**YOUR OBJECTIVE**: Find and return every line of the data that contains the word "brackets".
· · ·
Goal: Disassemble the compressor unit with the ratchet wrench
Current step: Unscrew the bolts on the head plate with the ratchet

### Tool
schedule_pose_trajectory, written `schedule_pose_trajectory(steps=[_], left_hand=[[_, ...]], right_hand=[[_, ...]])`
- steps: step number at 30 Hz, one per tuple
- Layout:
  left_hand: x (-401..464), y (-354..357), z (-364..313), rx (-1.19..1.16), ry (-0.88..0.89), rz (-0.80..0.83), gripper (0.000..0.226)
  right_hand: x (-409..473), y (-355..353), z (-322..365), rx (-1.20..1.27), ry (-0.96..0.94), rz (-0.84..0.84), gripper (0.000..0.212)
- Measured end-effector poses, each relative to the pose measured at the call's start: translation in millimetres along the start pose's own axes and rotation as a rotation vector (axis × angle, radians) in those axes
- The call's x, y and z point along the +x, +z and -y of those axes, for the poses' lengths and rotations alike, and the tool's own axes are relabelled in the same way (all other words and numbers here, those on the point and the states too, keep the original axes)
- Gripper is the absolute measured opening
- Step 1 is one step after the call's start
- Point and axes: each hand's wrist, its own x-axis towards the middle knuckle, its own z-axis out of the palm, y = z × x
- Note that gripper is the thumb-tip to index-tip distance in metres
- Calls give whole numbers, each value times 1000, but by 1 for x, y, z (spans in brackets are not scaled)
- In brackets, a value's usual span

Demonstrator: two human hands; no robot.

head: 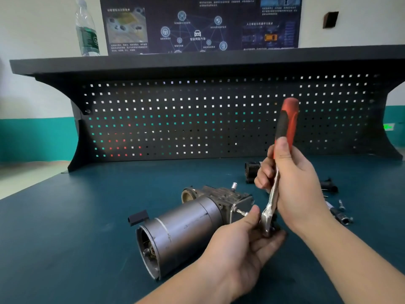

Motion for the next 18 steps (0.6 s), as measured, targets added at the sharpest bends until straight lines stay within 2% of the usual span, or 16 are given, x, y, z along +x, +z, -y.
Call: schedule_pose_trajectory(steps=[2, 5, 6, 8, 10, 11, 12, 14, 18], left_hand=[[1, -1, 0, -9, 11, -3, 24], [3, -2, 0, 24, 17, 6, 21], [5, -3, 1, 38, 14, 10, 21], [6, -4, 0, 48, 7, 27, 21], [5, -4, 0, 40, 6, 35, 21], [5, -4, 0, 27, 6, 31, 20], [5, -3, 0, 14, 10, 26, 19], [5, -2, 1, -11, 26, 22, 16], [1, -1, 3, -43, 69, 23, 23]], right_hand=[[-1, -5, 8, -299, -119, 26, 47], [4, -16, 13, -628, -202, -137, 50], [8, -21, 10, -679, -154, -210, 50], [13, -30, 0, -703, 108, -309, 43], [14, -39, -10, -629, 447, -296, 34], [14, -42, -12, -607, 541, -283, 33], [15, -43, -12, -599, 554, -273, 32], [14, -39, -8, -649, 360, -274, 33], [5, -16, 11, -725, -226, -167, 26]])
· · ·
**REPLY**:
- Calls give whole numbers, each value times 1000, but by 1 for x, y, z (spans in brackets are not scaled)
- In brackets, a value's usual span

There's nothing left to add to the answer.